218     As Maxwell P said in Haden Engineering Pty Ltd v McKinnon (supra) at paragraph 45:

“It is, in my view, a matter of great significance for a person to be denied, seemingly for the rest of his life, the ability to enjoy uninterrupted sleep.  … [The plaintiff] often experiences multiple painful awakenings in the course of a single night.  As … counsel submitted, that is properly to be regarded as constituting a very considerable diminution in … [the plaintiff’s] enjoyment of life, to say nothing of the effect which sleep deprivation must have on his ability to enjoy the activities of daily life.”

219     The plaintiff has problems with intimacy with her partner due to back pain.

220     The plaintiff has difficulty playing with her partner’s very young nephews and this concerns her in terms of how she would handle a pregnancy herself.

221     Significantly, the plaintiff is no longer able to pursue her career plan of working as a Division 1 Nurse, having completed her course just prior to suffering injury.

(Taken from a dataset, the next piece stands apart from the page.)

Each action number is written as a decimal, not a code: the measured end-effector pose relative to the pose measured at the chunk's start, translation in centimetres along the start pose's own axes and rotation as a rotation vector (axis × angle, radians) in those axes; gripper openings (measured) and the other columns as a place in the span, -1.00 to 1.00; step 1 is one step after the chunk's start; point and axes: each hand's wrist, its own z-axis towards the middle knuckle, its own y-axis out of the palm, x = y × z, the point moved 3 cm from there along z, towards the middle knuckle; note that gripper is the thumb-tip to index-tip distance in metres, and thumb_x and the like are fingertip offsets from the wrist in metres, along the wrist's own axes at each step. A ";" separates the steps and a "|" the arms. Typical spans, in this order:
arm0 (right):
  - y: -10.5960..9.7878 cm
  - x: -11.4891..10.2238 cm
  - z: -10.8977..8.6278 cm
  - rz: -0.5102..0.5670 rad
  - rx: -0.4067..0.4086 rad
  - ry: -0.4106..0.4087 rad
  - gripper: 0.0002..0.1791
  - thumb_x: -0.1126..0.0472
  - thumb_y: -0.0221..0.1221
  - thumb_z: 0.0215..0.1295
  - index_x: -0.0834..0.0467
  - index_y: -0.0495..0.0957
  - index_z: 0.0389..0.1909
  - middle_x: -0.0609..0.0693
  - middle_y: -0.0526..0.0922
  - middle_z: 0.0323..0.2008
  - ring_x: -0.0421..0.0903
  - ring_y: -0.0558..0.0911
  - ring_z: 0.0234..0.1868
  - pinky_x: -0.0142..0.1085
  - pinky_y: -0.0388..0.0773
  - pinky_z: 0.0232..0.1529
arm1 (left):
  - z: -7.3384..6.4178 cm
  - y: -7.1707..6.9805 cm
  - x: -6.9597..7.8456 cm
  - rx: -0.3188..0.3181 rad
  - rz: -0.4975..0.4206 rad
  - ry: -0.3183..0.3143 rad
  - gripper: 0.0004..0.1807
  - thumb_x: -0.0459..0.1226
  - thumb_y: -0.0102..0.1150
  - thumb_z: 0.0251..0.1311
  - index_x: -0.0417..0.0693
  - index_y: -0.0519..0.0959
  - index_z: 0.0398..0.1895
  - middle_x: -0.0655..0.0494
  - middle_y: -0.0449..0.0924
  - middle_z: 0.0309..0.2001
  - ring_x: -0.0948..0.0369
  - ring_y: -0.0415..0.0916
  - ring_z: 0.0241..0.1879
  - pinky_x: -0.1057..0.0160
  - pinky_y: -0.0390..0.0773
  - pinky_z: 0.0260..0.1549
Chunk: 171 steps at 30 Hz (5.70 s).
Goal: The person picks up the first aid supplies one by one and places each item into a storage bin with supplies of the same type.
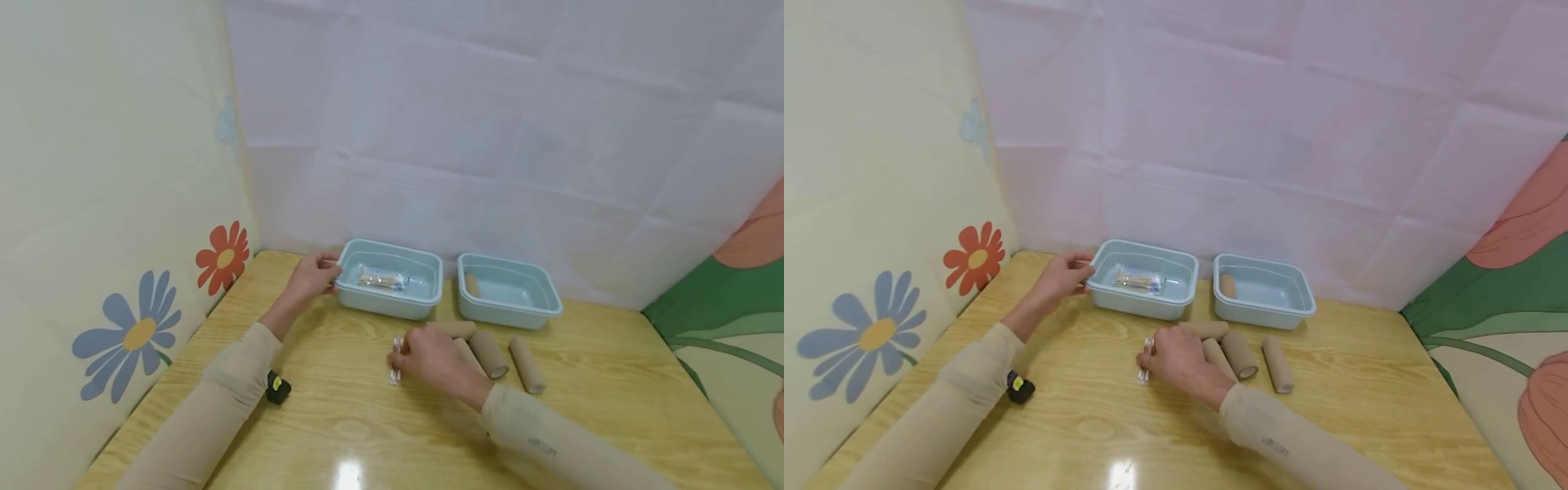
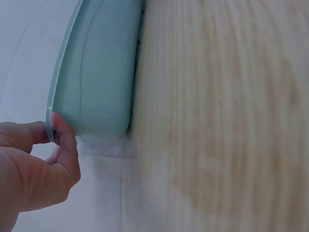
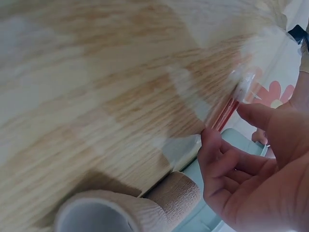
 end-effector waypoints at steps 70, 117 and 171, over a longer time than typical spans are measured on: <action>-2.6 2.0 0.8 0.139 0.031 0.045 -0.89 0.29 0.38 0.26 0.14 0.69 -0.21 -0.09 0.64 -0.42 -0.18 0.56 -0.40 -0.29 0.54 -0.41 | 0.5 -0.2 -0.7 -0.002 0.013 0.009 -0.51 -0.35 0.06 0.49 -0.36 0.32 0.39 -0.28 0.44 0.14 0.18 0.55 -0.31 0.23 0.69 -0.24; -5.7 2.0 4.9 0.369 0.197 -0.018 -0.79 0.37 0.28 0.38 0.22 0.74 -0.02 0.06 0.74 -0.07 -0.01 0.67 -0.02 -0.15 0.63 -0.01 | 0.4 -0.3 -0.9 0.013 0.000 0.025 -0.53 -0.36 0.06 0.49 -0.35 0.34 0.38 -0.27 0.46 0.11 0.16 0.55 -0.27 0.28 0.69 -0.28; -3.3 3.0 7.8 0.367 0.134 0.005 -0.63 0.53 -0.03 0.43 0.28 0.59 0.13 0.16 0.67 0.03 0.06 0.62 0.08 -0.10 0.56 0.10 | 0.3 0.2 -0.7 0.019 0.015 0.017 -0.53 -0.37 0.06 0.48 -0.36 0.35 0.38 -0.31 0.47 0.12 0.14 0.57 -0.26 0.13 0.69 -0.16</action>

222     Since the incident, the plaintiff has been unable to return to unrestricted heavy nursing, save for a brief attempt in 2008 in line with the Hospital lifting policy, after which she suffered a flare up of back pain. 

223     The inability to work unrestricted as a nurse was effectively conceded by counsel for the defendant, in line with the consensus of medical opinion. 

224     The plaintiff’s problems with hands-on nursing resulted in her making a career change, initially working part time, and now working full time in the Clinic. 

225     However, even that lighter work causes the plaintiff to suffer pain at the end of the day and she experiences an increase in back pain when required to sit working at the computer, drawing up treatment plans and doing other paperwork.

226     Although the plaintiff had not made any firm plans as to alternative nursing before completing her graduate year, I accept that she had a desire to nurse and travel overseas after finishing her graduate year.  Since the incident, the range of work available to her in that context is significantly reduced due to her inability to engage in hands-on nursing. 

227     Further, career options at home such as midwifery, theatre or acute nursing and the position of a director of nursing are no longer open to her because of her restrictions.  Although there has not been a loss of income with the plaintiff undertaking Clinic duties, due to her back condition, she is effectively shut out of more intense, exciting nursing options which were open to her prior to suffering injury. 

228     Taking into account all of the evidence, I am satisfied that the pain and suffering consequences of the plaintiff’s impairment are serious.

229     As the plaintiff’s condition has persisted for over five years, I am satisfied her impairment is permanent.

230     Accordingly, I grant leave to the plaintiff to bring proceedings for damages for pain and suffering.